* Work required *
In the material below, the lines between the one holding "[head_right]" and the one holding "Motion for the", inclusive, are to be set down word for word. Pictures stay out.

* Dataset excerpt *
____
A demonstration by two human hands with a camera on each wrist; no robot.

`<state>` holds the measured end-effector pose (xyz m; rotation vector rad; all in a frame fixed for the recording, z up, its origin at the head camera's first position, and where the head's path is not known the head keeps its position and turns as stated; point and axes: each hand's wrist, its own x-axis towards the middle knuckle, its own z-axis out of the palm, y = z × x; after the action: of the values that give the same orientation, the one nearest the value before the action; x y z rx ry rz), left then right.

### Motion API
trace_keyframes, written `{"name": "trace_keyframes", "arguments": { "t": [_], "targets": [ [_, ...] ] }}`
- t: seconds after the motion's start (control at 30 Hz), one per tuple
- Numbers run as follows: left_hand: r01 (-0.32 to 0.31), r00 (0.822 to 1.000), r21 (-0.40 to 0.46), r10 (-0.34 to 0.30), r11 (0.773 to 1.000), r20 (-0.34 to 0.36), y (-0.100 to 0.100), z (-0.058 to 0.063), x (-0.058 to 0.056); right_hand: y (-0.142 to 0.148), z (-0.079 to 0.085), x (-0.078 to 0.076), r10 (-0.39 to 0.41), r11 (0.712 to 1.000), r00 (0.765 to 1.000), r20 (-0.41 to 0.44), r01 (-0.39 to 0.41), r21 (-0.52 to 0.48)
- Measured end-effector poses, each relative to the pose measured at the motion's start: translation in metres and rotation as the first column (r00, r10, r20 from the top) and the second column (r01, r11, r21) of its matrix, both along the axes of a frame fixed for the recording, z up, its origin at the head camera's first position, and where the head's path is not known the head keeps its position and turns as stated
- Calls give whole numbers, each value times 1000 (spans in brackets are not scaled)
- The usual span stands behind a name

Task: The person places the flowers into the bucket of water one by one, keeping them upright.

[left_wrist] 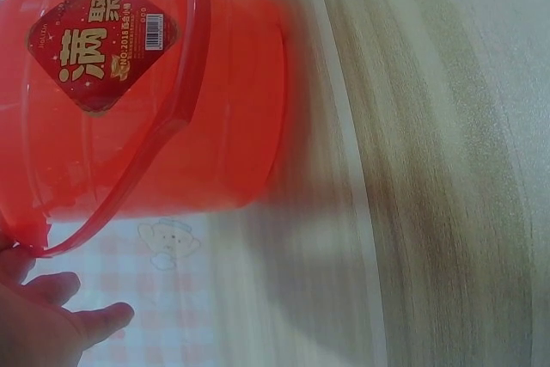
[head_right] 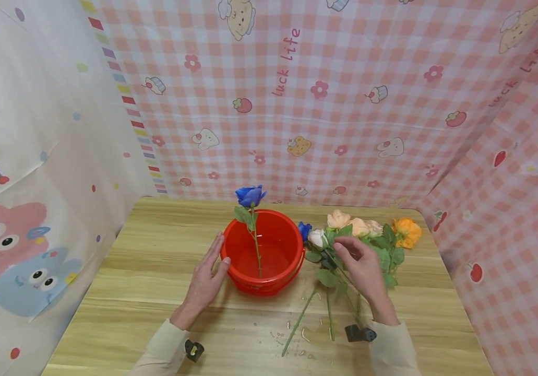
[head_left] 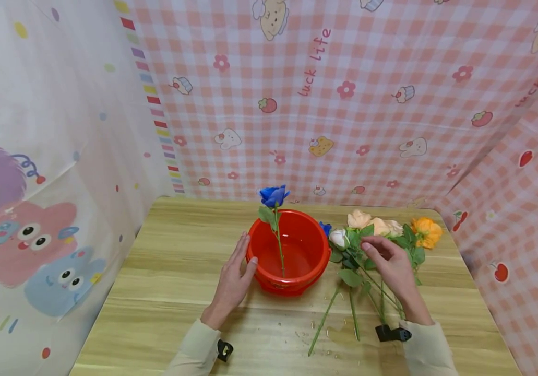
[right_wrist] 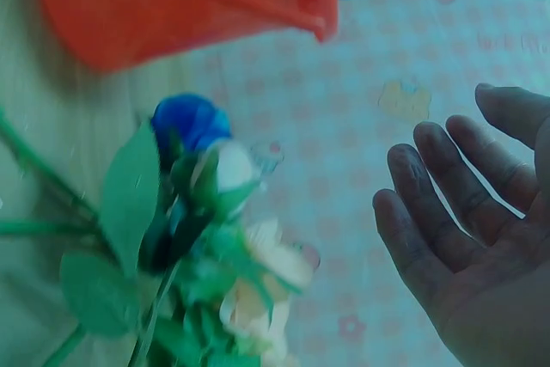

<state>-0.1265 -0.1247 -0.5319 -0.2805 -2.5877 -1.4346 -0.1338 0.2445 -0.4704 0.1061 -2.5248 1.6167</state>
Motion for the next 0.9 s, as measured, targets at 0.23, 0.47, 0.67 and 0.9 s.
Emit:
{"name": "trace_keyframes", "arguments": {
  "t": [0.23, 0.47, 0.67, 0.9],
  "targets": [
    [-3, 1000, 0, 3, 1000, 1, 1, 0, -1, 25, -13, 6, -2, 1000, 1000, -9, 2, 3],
    [-2, 1000, 0, 2, 1000, -1, 1, 0, 0, 44, -24, 11, 8, 998, 1000, 27, -10, 55],
    [-10, 1000, 7, 10, 1000, -3, 1, -1, 0, 55, -32, 13, -10, 983, 991, 130, -15, 183],
    [-14, 1000, 2, 14, 1000, -14, 1, -1, -1, 64, -43, 13, 27, 963, 986, 167, -71, 262]
  ]
}}
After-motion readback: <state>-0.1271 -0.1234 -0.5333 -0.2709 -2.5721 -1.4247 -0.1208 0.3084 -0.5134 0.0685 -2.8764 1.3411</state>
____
* Task answer *
[head_right] 
[head_left] 
[right_wrist] 

<state>-0.1265 -0.1247 -0.5319 -0.2805 -2.5877 -1.4346 -0.1338 0.2445 -0.4704 0.1061 -2.5248 1.6167</state>
Motion for the next 0.9 s, as measured, targets at 0.23, 0.47, 0.67 and 0.9 s.

No further response is required.